Duke University Hospital Selected as Center of Excellence for Treatment of Brain Cavernous Malformations
Duke University Hospital has been selected as a center of excellence for the treatment of brain abnormalities called cerebral cavernous malformations (CCMs) in adults and children.
Designation by the Alliance for the Healing of Cavernous Defects recognizes the hospital for providing specialized, integrated, multidisciplinary care and cutting-edge research to CCM patients and their families. It is the only CCM Center of Excellence in North Carolina.
A cavernous malformation is a collection of abnormal blood vessels often found in the brain and spinal cord. They are a common cause of stroke, cerebral hemorrhage, and seizures in otherwise healthy patients. CCMs can develop at any age, including in children, although they are more likely to become symptomatic in young adults.
Duke University Hospital is privileged and honored to be certified as one of the very few Centers of Excellence in the country. This is where the genes responsible for cerebral cavernous malformations were discovered.”
Dr. David Hasan, cerebrovascular neurosurgeon at Duke
“We use state-of-the-art tools to diagnose disease and provide effective care,” Hasan said. “Our clinical excellence and the expertise of our neurosurgeons have also led to excellent patient outcomes, even when tackling very complex cases.”

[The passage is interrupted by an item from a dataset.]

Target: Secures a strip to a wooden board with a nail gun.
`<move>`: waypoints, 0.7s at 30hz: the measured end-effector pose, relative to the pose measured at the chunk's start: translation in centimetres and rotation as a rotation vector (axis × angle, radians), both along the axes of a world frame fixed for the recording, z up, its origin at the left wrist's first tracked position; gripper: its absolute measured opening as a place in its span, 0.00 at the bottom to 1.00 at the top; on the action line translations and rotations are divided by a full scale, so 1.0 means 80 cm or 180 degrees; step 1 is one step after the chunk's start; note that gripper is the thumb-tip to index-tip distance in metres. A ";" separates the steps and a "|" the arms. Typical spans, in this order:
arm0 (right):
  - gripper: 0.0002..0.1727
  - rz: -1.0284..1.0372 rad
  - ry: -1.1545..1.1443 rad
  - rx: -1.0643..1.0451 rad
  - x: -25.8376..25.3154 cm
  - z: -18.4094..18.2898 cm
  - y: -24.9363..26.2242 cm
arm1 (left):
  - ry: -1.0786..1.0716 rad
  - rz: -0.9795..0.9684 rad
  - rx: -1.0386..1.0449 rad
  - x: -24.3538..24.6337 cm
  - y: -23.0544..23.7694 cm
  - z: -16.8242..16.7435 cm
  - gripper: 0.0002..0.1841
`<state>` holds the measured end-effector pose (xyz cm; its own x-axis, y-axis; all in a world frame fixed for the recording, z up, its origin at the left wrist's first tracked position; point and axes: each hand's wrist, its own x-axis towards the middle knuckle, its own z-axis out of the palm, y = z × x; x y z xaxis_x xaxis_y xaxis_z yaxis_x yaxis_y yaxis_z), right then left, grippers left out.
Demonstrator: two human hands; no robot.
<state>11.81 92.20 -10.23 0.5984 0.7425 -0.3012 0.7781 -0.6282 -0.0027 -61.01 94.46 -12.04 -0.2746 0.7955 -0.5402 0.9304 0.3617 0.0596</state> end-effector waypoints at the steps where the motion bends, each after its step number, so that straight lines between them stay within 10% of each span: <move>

The Alliance to Cure Cavernous Malformation is a non-profit organization that supports the search for better treatments and a cure for brain conditions. Criteria for its Center of Excellence designation include:
- Appoint a multidisciplinary council of clinical specialists, including cerebrovascular neurosurgeons; vascular, epileptic and pediatric neurologists; neuroradiologists; and geneticists who all collaborate in the diagnosis and management of patients with cavernous malformations.
- Have at least two additional medical specialists with expertise in cavernous malformation in one of the following disciplines: pediatric neurology, pediatric neurosurgery, dermatology or neuro-ophthalmology.
- Maintain an active clinical research program with a publication history that may include natural history studies, comparative treatment outcome research, genetics/genomics research, and/or clinical drug trials.
- Host at least one patient education event per year, independently or in conjunction with Alliance to Cure Cavernous Malformation.